Empowering the FCC
On June 15, President Bush held a signing ceremony at the White House for the Broadcast Decency Enforcement Act, a new law increasing the maximum fine for indecent TV programming tenfold, from $32,500 to $325,000 per violation.
The president knows the problem. The current maximum "is meaningless. It's relatively painless for them when they violate decency standards. And so the Congress decided to join the administration and do something about it...The Congress got serious."
It may have taken three years too many, but when Congress finally acted, it did so in an overwhelmingly bi-partisan fashion seldom seen in Washington anymore. The House bill passed by a 379 to 35 margin. The Senate version sailed through unanimously.
And why not? The public, in Red and Blue states alike, is fed up with the raw sexual sewage and graphic violence being poured onto the airwaves they own. A December Associated Press poll found 66 percent of those surveyed said there was too much sex on TV, and 68 percent said there was too much violence. Other polls have pegged public disgust in the 80 and 90 percent levels.
In that sense it was a no-brainer vote, but this is Washington DC, where nothing is simple and ultimately it also took real courage. Credit should flow to the Congress and the president for risking offending a very powerful lobby in the broadcasters who not only broadcast filthy entertainment, but also broadcast the news which helps people decide who to elect to the Congress and the presidency.
The Congress and the President heard, and responded to the outcry; the broadcast networks have been, and continue to be tone-deaf. How can our media elite find so much pessimism in our society about our future in Iraq, or our future planetary health, or our future economic success, and totally ignore the public's pessimism about how Hollywood - that is to say,
We can easily steal this "inconvenient truth" line from Al Gore: it's a seriously inconvenient truth for Hollywood that they have been pressed, prodded, and preached, and finally it took federal legislation, in the form of massive potential fines, to get their attention.
It would have been preferable to leave the government out of this popular-culture equation, but it came down to federal intervention after Hollywood's absolute refusal to live up to its stated commitment at self-regulation. The networks' offerings of a ratings system and V-chip were as fatally flawed as they were calculated: Hollywood knew these would do nothing to protect children from the barrage of filth that Hollywood is dumping on the public airwaves right in front of impressionable youngsters. The V-chip relies on the flawed ratings system. The ratings are inconsistent, inaccurate, arbitrary and unreliable, not just across the various networks but even within networks themselves. Parents simply cannot rely on these to protect their children.

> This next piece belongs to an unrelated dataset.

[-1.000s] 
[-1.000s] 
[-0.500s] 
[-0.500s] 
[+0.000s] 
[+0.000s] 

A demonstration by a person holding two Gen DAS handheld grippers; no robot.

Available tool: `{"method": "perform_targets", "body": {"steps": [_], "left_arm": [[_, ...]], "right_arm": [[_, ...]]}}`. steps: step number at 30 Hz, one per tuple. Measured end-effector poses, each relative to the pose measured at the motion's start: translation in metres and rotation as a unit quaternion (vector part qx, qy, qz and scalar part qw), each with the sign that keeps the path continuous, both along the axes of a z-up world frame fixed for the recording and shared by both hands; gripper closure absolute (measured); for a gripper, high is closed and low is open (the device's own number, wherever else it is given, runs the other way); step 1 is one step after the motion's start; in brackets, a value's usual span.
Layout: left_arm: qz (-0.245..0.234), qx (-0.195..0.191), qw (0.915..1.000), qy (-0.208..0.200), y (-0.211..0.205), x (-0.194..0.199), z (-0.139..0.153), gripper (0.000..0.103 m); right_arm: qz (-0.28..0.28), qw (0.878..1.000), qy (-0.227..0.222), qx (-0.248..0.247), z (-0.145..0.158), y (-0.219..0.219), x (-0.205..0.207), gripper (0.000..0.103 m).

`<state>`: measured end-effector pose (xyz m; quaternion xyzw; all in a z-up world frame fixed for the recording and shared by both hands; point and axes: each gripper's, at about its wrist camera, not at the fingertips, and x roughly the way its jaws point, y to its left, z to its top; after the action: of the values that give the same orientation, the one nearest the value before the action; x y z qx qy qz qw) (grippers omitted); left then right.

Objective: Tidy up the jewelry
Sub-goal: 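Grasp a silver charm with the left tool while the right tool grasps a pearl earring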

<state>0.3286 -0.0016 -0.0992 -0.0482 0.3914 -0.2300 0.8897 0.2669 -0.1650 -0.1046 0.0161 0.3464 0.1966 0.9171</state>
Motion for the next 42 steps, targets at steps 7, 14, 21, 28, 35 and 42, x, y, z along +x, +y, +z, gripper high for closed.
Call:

It's important to state this bill President Bush signed does not change in any way the current broadcasting decency standards. It only increases the potential fines for egregious violations, like strip teases during Super Bowls, deliberate droppings of the "f-bomb," and the like. Just about anything short of that will fail to trip the sensors at the FCC. Turn on your TV tonight and you'll find the broadcast airwaves filled with filth, garbage rising right to the line, but not over that line that could trigger a penalty.
That's Hollywood's commitment to self-regulation for you.
And how's this for that commitment to self-regulation: The four largest networks and 800 of their affiliates quietly have gone to court demanding the right to air the F-word and the S-word on the public airwaves any time and anywhere they wish, no matter how many children are watching..
CBS is going even further. After the Janet Jackson striptease, the head of CBS was hauled before Congress to explain himself. After apologizing for violating the public trust, this man announced to great fanfare that CBS now had a "zero tolerance policy" toward indecency. That same network has now gone to court to appeal the subsequent half-million dollar fine it incurred, now arguing there's nothing indecent about a woman stripping off her clothes in front of tens of millions of impressionable children during the Super Bowl. That's self-regulation, Hollywood style.
Ultimately the massive increase in potential federal fines became a reality for one reason, and one reason only: Hollywood cannot be taken at its word.